_WHAT IS BEING ASKED:_ Would you print the records as they stand, down to the last character?

(Beginning of DATASET EXTRACT)

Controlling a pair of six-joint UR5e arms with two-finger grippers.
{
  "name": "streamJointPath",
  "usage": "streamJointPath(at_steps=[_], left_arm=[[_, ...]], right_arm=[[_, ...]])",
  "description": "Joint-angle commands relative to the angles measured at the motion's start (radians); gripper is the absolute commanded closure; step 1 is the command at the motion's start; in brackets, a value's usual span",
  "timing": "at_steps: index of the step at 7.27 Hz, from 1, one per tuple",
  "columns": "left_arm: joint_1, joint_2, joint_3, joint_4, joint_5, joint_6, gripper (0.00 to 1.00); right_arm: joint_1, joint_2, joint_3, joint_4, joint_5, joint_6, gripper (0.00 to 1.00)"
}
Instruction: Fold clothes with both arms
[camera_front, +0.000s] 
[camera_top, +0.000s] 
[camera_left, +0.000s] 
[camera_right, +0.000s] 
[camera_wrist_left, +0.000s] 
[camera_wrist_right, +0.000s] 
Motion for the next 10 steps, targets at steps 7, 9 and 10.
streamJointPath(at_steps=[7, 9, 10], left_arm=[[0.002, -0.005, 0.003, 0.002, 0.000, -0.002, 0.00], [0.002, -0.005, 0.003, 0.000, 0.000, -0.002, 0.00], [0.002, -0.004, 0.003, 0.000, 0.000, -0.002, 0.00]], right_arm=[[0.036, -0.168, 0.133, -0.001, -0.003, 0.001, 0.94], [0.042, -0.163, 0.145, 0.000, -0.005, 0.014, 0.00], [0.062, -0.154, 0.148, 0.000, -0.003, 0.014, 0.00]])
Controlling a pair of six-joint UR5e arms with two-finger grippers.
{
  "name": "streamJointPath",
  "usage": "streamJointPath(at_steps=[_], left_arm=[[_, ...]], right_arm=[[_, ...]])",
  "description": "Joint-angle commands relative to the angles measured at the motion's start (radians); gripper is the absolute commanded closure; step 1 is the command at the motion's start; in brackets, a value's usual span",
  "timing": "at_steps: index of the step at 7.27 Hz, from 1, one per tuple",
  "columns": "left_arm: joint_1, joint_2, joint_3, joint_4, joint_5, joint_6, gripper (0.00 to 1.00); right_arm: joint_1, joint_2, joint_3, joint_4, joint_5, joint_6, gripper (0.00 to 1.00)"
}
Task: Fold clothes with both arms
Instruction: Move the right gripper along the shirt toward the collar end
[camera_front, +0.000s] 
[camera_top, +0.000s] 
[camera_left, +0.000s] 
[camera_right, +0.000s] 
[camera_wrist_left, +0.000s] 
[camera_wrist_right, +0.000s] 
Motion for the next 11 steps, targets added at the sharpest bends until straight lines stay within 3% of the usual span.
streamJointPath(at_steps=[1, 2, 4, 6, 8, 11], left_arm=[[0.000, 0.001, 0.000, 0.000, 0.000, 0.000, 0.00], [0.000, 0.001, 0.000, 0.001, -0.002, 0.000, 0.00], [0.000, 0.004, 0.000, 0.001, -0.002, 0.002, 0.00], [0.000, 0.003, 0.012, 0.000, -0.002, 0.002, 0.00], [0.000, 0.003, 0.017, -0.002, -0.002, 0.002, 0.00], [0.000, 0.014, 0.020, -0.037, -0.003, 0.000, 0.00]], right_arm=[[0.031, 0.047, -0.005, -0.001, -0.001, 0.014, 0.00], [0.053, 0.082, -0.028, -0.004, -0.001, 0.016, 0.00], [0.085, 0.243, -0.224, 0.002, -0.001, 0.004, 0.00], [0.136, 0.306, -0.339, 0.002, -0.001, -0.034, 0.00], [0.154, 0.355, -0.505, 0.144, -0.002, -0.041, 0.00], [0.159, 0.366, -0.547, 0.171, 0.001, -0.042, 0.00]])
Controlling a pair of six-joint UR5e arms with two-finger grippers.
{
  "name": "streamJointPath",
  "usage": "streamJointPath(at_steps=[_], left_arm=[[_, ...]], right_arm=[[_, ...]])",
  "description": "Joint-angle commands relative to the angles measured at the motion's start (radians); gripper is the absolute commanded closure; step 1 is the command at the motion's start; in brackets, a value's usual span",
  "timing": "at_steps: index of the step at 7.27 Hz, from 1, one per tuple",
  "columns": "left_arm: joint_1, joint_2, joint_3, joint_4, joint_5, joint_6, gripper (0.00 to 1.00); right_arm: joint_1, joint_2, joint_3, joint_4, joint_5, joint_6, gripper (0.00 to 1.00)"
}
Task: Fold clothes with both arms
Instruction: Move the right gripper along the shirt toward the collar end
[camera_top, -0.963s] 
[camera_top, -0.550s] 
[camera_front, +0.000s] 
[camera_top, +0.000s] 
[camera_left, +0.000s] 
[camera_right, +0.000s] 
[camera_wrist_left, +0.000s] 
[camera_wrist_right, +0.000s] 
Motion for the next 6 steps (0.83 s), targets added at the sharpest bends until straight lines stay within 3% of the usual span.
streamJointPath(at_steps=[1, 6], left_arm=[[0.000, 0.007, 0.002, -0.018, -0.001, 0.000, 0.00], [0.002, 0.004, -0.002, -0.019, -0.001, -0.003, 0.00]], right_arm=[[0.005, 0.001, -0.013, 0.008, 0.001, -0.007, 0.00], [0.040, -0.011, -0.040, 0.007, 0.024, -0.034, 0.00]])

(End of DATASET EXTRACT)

_WRITTEN SOLUTION:_
Controlling a pair of six-joint UR5e arms with two-finger grippers.
{
  "name": "streamJointPath",
  "usage": "streamJointPath(at_steps=[_], left_arm=[[_, ...]], right_arm=[[_, ...]])",
  "description": "Joint-angle commands relative to the angles measured at the motion's start (radians); gripper is the absolute commanded closure; step 1 is the command at the motion's start; in brackets, a value's usual span",
  "timing": "at_steps: index of the step at 7.27 Hz, from 1, one per tuple",
  "columns": "left_arm: joint_1, joint_2, joint_3, joint_4, joint_5, joint_6, gripper (0.00 to 1.00); right_arm: joint_1, joint_2, joint_3, joint_4, joint_5, joint_6, gripper (0.00 to 1.00)"
}
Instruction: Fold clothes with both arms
[camera_front, +0.000s] 
[camera_top, +0.000s] 
[camera_left, +0.000s] 
[camera_right, +0.000s] 
[camera_wrist_left, +0.000s] 
[camera_wrist_right, +0.000s] 
Motion for the next 10 steps, targets at steps 7, 9 and 10.
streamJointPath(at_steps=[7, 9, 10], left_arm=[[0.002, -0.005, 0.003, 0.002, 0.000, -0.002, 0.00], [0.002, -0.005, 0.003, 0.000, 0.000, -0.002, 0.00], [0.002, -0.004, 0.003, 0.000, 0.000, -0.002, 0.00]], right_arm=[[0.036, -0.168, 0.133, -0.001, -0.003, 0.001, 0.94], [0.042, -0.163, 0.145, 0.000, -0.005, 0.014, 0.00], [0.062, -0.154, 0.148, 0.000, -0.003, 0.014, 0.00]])
Controlling a pair of six-joint UR5e arms with two-finger grippers.
{
  "name": "streamJointPath",
  "usage": "streamJointPath(at_steps=[_], left_arm=[[_, ...]], right_arm=[[_, ...]])",
  "description": "Joint-angle commands relative to the angles measured at the motion's start (radians); gripper is the absolute commanded closure; step 1 is the command at the motion's start; in brackets, a value's usual span",
  "timing": "at_steps: index of the step at 7.27 Hz, from 1, one per tuple",
  "columns": "left_arm: joint_1, joint_2, joint_3, joint_4, joint_5, joint_6, gripper (0.00 to 1.00); right_arm: joint_1, joint_2, joint_3, joint_4, joint_5, joint_6, gripper (0.00 to 1.00)"
}
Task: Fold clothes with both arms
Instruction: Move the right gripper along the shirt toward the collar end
[camera_front, +0.000s] 
[camera_top, +0.000s] 
[camera_left, +0.000s] 
[camera_right, +0.000s] 
[camera_wrist_left, +0.000s] 
[camera_wrist_right, +0.000s] 
Motion for the next 11 steps, targets added at the sharpest bends until straight lines stay within 3% of the usual span.
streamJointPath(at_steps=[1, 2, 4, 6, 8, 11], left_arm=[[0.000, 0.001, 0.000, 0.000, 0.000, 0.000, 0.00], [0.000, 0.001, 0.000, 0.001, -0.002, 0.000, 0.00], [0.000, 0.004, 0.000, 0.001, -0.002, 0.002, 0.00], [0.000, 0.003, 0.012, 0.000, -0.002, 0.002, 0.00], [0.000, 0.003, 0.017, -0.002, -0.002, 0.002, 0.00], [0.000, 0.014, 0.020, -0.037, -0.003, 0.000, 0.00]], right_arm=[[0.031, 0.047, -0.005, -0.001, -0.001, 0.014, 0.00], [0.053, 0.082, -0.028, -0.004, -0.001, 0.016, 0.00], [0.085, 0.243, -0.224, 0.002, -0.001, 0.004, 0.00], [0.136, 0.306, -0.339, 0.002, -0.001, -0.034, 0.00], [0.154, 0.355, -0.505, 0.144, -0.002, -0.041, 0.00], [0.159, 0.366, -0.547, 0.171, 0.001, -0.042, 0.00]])
Controlling a pair of six-joint UR5e arms with two-finger grippers.
{
  "name": "streamJointPath",
  "usage": "streamJointPath(at_steps=[_], left_arm=[[_, ...]], right_arm=[[_, ...]])",
  "description": "Joint-angle commands relative to the angles measured at the motion's start (radians); gripper is the absolute commanded closure; step 1 is the command at the motion's start; in brackets, a value's usual span",
  "timing": "at_steps: index of the step at 7.27 Hz, from 1, one per tuple",
  "columns": "left_arm: joint_1, joint_2, joint_3, joint_4, joint_5, joint_6, gripper (0.00 to 1.00); right_arm: joint_1, joint_2, joint_3, joint_4, joint_5, joint_6, gripper (0.00 to 1.00)"
}
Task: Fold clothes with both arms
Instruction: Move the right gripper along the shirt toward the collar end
[camera_top, -0.963s] 
[camera_top, -0.550s] 
[camera_front, +0.000s] 
[camera_top, +0.000s] 
[camera_left, +0.000s] 
[camera_right, +0.000s] 
[camera_wrist_left, +0.000s] 
[camera_wrist_right, +0.000s] 
Motion for the next 6 steps (0.83 s), targets added at the sharpest bends until straight lines stay within 3% of the usual span.
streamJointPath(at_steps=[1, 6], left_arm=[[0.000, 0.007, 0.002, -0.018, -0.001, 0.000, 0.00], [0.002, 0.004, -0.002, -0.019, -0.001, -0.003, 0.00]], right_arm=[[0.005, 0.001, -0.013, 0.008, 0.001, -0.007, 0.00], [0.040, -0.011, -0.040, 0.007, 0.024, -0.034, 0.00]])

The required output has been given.